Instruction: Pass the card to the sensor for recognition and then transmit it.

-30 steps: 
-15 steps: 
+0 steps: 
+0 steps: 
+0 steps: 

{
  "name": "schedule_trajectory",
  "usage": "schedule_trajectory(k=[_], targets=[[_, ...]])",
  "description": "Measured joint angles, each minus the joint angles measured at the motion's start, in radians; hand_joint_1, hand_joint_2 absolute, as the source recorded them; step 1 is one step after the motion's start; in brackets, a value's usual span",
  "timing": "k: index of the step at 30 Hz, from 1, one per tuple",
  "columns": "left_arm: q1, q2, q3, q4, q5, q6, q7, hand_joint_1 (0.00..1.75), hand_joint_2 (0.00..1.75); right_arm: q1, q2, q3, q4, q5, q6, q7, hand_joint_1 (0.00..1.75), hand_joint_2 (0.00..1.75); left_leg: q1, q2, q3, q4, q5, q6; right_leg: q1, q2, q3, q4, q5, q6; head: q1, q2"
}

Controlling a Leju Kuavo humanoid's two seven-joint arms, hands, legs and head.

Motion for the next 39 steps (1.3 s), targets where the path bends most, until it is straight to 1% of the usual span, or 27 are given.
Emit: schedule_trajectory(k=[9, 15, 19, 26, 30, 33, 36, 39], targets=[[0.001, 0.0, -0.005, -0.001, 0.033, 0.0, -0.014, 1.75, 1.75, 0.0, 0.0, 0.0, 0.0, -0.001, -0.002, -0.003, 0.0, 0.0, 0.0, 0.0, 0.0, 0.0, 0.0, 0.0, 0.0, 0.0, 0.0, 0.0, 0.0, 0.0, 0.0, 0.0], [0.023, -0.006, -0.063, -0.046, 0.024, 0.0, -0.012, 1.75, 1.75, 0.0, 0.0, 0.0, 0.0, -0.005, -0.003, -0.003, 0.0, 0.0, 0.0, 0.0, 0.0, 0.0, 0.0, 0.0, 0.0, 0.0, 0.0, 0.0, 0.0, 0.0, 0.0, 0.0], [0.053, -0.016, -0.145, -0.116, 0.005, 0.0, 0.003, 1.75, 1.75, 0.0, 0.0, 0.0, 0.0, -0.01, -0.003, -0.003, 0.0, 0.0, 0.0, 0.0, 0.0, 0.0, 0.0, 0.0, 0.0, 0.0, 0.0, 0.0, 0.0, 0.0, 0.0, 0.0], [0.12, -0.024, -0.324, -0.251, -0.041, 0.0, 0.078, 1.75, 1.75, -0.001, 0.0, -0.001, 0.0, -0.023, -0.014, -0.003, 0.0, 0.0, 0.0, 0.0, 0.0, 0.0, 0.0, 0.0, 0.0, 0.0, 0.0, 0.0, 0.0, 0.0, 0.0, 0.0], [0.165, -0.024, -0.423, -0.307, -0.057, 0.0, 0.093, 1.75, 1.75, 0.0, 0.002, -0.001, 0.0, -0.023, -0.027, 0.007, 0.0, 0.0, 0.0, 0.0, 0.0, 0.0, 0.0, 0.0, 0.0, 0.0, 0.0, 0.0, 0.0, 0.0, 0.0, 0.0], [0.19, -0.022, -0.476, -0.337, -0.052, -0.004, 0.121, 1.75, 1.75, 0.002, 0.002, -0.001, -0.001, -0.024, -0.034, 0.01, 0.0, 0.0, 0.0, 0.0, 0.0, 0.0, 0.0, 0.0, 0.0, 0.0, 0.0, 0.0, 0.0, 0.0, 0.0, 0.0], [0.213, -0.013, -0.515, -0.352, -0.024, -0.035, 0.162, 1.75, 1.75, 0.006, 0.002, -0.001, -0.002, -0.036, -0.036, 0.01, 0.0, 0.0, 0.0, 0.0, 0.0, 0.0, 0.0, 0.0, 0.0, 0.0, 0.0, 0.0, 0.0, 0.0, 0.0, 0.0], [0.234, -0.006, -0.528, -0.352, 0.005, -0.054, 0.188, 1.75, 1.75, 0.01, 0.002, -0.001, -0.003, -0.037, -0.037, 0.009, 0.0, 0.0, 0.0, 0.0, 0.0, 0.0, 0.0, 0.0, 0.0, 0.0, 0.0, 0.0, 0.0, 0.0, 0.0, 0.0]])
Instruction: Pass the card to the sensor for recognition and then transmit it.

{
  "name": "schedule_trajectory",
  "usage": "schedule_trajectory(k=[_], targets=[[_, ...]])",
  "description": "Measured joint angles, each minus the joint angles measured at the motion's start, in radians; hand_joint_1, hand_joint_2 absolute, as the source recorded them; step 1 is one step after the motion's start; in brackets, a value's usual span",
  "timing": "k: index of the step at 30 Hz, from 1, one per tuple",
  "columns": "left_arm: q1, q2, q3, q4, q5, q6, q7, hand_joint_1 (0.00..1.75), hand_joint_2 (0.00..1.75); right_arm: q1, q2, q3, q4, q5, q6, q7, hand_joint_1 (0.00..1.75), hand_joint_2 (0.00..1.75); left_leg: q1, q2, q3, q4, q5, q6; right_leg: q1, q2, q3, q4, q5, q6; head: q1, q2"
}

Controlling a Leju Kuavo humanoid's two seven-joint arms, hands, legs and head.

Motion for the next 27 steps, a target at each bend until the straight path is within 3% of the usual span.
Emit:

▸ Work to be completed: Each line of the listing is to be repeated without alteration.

▸ Completed task:
Instruction: Pass the card to the sensor for recognition and then transmit it.

-30 steps: 
-15 steps: 
+0 steps: 
+0 steps: 
+0 steps: 

{
  "name": "schedule_trajectory",
  "usage": "schedule_trajectory(k=[_], targets=[[_, ...]])",
  "description": "Measured joint angles, each minus the joint angles measured at the motion's start, in radians; hand_joint_1, hand_joint_2 absolute, as the source recorded them; step 1 is one step after the motion's start; in brackets, a value's usual span",
  "timing": "k: index of the step at 30 Hz, from 1, one per tuple",
  "columns": "left_arm: q1, q2, q3, q4, q5, q6, q7, hand_joint_1 (0.00..1.75), hand_joint_2 (0.00..1.75); right_arm: q1, q2, q3, q4, q5, q6, q7, hand_joint_1 (0.00..1.75), hand_joint_2 (0.00..1.75); left_leg: q1, q2, q3, q4, q5, q6; right_leg: q1, q2, q3, q4, q5, q6; head: q1, q2"
}

Controlling a Leju Kuavo humanoid's two seven-joint arms, hands, legs and head.

Motion for the next 39 steps (1.3 s), targets where the path bends most, until it is straight to 1% of the usual span, or 27 are given.
Emit: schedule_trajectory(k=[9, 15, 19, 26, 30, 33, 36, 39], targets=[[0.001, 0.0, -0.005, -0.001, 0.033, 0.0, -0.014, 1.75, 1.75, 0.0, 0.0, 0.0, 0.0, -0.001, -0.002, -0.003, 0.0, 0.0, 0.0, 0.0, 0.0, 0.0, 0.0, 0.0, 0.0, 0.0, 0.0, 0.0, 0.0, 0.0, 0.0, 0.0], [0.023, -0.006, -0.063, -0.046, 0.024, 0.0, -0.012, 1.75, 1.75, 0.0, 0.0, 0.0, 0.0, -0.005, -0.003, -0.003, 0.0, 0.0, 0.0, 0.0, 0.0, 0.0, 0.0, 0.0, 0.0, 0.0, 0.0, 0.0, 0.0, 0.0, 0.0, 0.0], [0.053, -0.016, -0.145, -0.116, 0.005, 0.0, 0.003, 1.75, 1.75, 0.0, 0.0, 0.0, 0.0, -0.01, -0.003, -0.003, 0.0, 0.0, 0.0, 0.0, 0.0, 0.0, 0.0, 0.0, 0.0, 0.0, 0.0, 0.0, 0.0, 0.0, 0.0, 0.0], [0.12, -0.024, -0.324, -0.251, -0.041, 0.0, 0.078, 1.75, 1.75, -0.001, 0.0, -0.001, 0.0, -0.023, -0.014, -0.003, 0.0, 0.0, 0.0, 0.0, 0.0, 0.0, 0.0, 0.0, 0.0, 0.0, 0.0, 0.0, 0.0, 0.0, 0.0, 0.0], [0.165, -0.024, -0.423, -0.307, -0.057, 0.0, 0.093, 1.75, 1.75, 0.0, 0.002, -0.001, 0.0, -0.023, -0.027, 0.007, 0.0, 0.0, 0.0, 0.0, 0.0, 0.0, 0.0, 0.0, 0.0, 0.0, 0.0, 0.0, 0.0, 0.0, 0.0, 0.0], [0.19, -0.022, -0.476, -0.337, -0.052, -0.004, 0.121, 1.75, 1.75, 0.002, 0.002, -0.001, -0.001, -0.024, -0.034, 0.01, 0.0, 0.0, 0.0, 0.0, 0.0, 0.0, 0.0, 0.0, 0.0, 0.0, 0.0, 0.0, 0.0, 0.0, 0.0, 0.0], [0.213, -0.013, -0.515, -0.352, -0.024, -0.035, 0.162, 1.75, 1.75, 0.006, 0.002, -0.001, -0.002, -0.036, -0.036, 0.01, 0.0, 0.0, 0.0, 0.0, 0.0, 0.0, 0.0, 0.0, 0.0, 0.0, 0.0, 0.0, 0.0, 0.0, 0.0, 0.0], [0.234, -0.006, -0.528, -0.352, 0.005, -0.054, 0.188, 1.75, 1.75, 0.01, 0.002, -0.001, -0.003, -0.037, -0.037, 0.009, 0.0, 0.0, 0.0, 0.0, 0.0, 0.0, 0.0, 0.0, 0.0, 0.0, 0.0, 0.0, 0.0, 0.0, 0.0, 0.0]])
Instruction: Pass the card to the sensor for recognition and then transmit it.

{
  "name": "schedule_trajectory",
  "usage": "schedule_trajectory(k=[_], targets=[[_, ...]])",
  "description": "Measured joint angles, each minus the joint angles measured at the motion's start, in radians; hand_joint_1, hand_joint_2 absolute, as the source recorded them; step 1 is one step after the motion's start; in brackets, a value's usual span",
  "timing": "k: index of the step at 30 Hz, from 1, one per tuple",
  "columns": "left_arm: q1, q2, q3, q4, q5, q6, q7, hand_joint_1 (0.00..1.75), hand_joint_2 (0.00..1.75); right_arm: q1, q2, q3, q4, q5, q6, q7, hand_joint_1 (0.00..1.75), hand_joint_2 (0.00..1.75); left_leg: q1, q2, q3, q4, q5, q6; right_leg: q1, q2, q3, q4, q5, q6; head: q1, q2"
}

Controlling a Leju Kuavo humanoid's two seven-joint arms, hands, legs and head.

Motion for the next 27 steps, a target at each bend until the straight path is within 3% of the usual span.
Emit:

This answer has been given in full.